---------- ENTRIES SUPPLIED

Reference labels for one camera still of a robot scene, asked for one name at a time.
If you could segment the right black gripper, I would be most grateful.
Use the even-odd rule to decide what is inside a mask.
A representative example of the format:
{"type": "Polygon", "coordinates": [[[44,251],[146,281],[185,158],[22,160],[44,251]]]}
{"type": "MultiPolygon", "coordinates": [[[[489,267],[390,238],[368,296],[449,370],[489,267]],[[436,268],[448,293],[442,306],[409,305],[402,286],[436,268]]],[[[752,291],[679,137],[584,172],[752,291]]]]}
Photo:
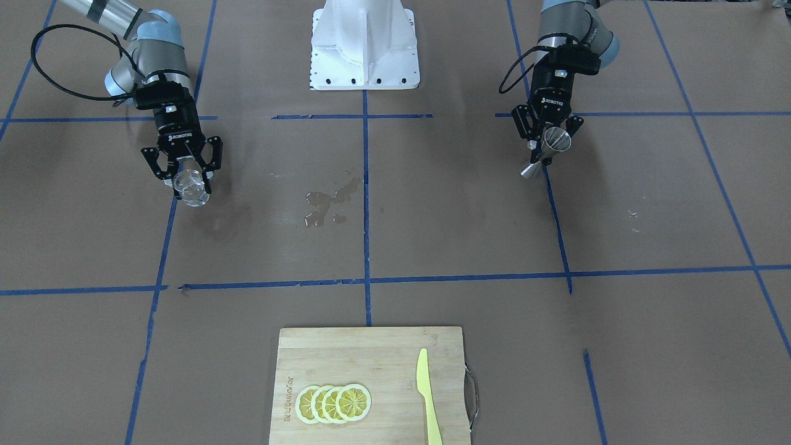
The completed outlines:
{"type": "Polygon", "coordinates": [[[158,129],[158,147],[144,147],[141,154],[158,180],[173,186],[176,175],[176,159],[195,157],[200,154],[200,174],[205,186],[210,186],[214,172],[220,170],[223,141],[220,136],[208,137],[203,141],[200,117],[195,104],[167,105],[154,110],[158,129]],[[206,146],[210,147],[207,161],[203,157],[206,146]],[[166,166],[160,157],[166,157],[166,166]]]}

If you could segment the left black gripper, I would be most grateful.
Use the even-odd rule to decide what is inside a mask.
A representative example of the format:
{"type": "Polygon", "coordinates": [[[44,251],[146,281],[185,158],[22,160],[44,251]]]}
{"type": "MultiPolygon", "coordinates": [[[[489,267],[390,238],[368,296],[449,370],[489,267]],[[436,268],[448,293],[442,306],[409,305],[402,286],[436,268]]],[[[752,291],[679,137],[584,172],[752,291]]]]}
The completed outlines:
{"type": "Polygon", "coordinates": [[[545,166],[552,163],[554,156],[564,154],[571,149],[573,136],[584,124],[583,118],[571,115],[574,78],[575,74],[569,70],[537,65],[532,70],[531,105],[517,105],[512,110],[512,119],[517,132],[520,138],[528,141],[530,150],[537,149],[533,114],[539,123],[561,123],[548,124],[543,130],[545,166]]]}

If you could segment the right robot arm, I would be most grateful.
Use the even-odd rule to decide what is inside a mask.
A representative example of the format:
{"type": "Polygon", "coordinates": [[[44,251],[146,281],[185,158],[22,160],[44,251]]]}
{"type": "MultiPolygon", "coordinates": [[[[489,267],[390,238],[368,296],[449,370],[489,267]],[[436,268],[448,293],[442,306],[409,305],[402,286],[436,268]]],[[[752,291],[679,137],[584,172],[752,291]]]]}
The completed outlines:
{"type": "Polygon", "coordinates": [[[221,168],[221,139],[201,132],[178,20],[127,1],[67,1],[66,6],[127,42],[104,84],[113,104],[153,112],[158,141],[142,149],[153,174],[170,186],[181,161],[192,159],[198,177],[209,181],[221,168]]]}

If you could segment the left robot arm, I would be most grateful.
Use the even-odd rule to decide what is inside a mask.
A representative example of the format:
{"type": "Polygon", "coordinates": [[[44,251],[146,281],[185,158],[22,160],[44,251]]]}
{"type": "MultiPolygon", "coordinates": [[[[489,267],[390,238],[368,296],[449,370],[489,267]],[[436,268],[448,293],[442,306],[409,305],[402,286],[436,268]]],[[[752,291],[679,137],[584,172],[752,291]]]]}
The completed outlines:
{"type": "Polygon", "coordinates": [[[572,111],[576,76],[595,76],[619,53],[618,38],[597,14],[602,4],[545,1],[542,5],[538,41],[525,53],[536,55],[528,68],[528,101],[512,110],[520,138],[528,141],[530,150],[529,162],[522,169],[524,177],[569,150],[573,136],[584,124],[572,111]]]}

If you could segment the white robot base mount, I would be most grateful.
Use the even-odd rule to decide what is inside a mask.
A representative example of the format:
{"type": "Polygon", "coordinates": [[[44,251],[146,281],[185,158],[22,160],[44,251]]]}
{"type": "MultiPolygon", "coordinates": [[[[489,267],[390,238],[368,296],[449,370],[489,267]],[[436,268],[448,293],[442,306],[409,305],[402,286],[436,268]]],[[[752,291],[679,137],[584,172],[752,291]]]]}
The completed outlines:
{"type": "Polygon", "coordinates": [[[419,87],[415,15],[401,1],[327,1],[311,25],[311,90],[419,87]]]}

--------------------

ABOUT THIS EXERCISE —
Without changing a word, retype the data above and omit its pictures.

FINISHED EXERCISE —
Reference labels for one camera still of a robot scene, asked for one name at a time.
If you could segment the right black gripper, I would be most grateful.
Use the even-odd rule to decide what is inside a mask.
A representative example of the format:
{"type": "Polygon", "coordinates": [[[44,251],[146,281],[185,158],[22,160],[44,251]]]}
{"type": "MultiPolygon", "coordinates": [[[[489,267],[390,238],[368,296],[449,370],[489,267]],[[436,268],[448,293],[442,306],[409,305],[402,286],[436,268]]],[[[752,291],[679,137],[584,172],[752,291]]]]}
Photo:
The completed outlines:
{"type": "Polygon", "coordinates": [[[158,129],[158,147],[144,147],[141,154],[158,180],[173,186],[176,175],[176,159],[195,157],[200,154],[200,174],[205,186],[210,186],[214,172],[220,170],[223,141],[220,136],[208,137],[203,141],[200,117],[195,104],[167,105],[154,110],[158,129]],[[206,146],[210,147],[207,161],[203,157],[206,146]],[[166,166],[160,157],[166,157],[166,166]]]}

If you could segment the left black gripper, I would be most grateful.
Use the even-odd rule to decide what is inside a mask.
A representative example of the format:
{"type": "Polygon", "coordinates": [[[44,251],[146,281],[185,158],[22,160],[44,251]]]}
{"type": "MultiPolygon", "coordinates": [[[[489,267],[390,238],[368,296],[449,370],[489,267]],[[436,268],[448,293],[442,306],[409,305],[402,286],[436,268]]],[[[752,291],[679,137],[584,172],[752,291]]]]}
The completed outlines:
{"type": "Polygon", "coordinates": [[[545,166],[552,163],[554,156],[564,154],[571,149],[573,136],[584,124],[583,118],[571,115],[574,78],[575,74],[569,70],[537,65],[532,70],[531,105],[517,105],[512,110],[512,119],[517,132],[520,138],[528,141],[530,150],[537,149],[533,114],[539,123],[561,123],[548,124],[543,130],[545,166]]]}

If you could segment the right robot arm, I would be most grateful.
Use the even-odd rule to decide what is inside a mask.
A representative example of the format:
{"type": "Polygon", "coordinates": [[[44,251],[146,281],[185,158],[22,160],[44,251]]]}
{"type": "MultiPolygon", "coordinates": [[[[489,267],[390,238],[368,296],[449,370],[489,267]],[[436,268],[448,293],[442,306],[409,305],[402,286],[436,268]]],[[[752,291],[679,137],[584,172],[752,291]]]]}
The completed outlines:
{"type": "Polygon", "coordinates": [[[221,168],[221,139],[201,132],[178,20],[127,1],[67,1],[66,6],[127,42],[104,84],[113,104],[153,112],[158,141],[142,149],[153,174],[170,186],[181,161],[192,159],[198,177],[209,181],[221,168]]]}

If you could segment the left robot arm, I would be most grateful.
Use the even-odd rule to decide what is inside a mask.
A representative example of the format:
{"type": "Polygon", "coordinates": [[[44,251],[146,281],[185,158],[22,160],[44,251]]]}
{"type": "MultiPolygon", "coordinates": [[[[489,267],[390,238],[368,296],[449,370],[489,267]],[[436,268],[448,293],[442,306],[409,305],[402,286],[436,268]]],[[[752,291],[679,137],[584,172],[752,291]]]]}
The completed outlines:
{"type": "Polygon", "coordinates": [[[572,111],[576,76],[595,76],[619,53],[618,38],[597,14],[602,4],[545,1],[542,5],[538,41],[525,53],[536,55],[528,68],[528,101],[512,110],[520,138],[528,141],[530,150],[529,162],[522,169],[524,177],[569,150],[573,136],[584,124],[572,111]]]}

If you could segment the white robot base mount, I would be most grateful.
Use the even-odd rule to decide what is inside a mask.
A representative example of the format:
{"type": "Polygon", "coordinates": [[[44,251],[146,281],[185,158],[22,160],[44,251]]]}
{"type": "MultiPolygon", "coordinates": [[[[489,267],[390,238],[368,296],[449,370],[489,267]],[[436,268],[448,293],[442,306],[409,305],[402,286],[436,268]]],[[[752,291],[679,137],[584,172],[752,291]]]]}
The completed outlines:
{"type": "Polygon", "coordinates": [[[419,87],[415,15],[401,1],[327,1],[311,25],[311,90],[419,87]]]}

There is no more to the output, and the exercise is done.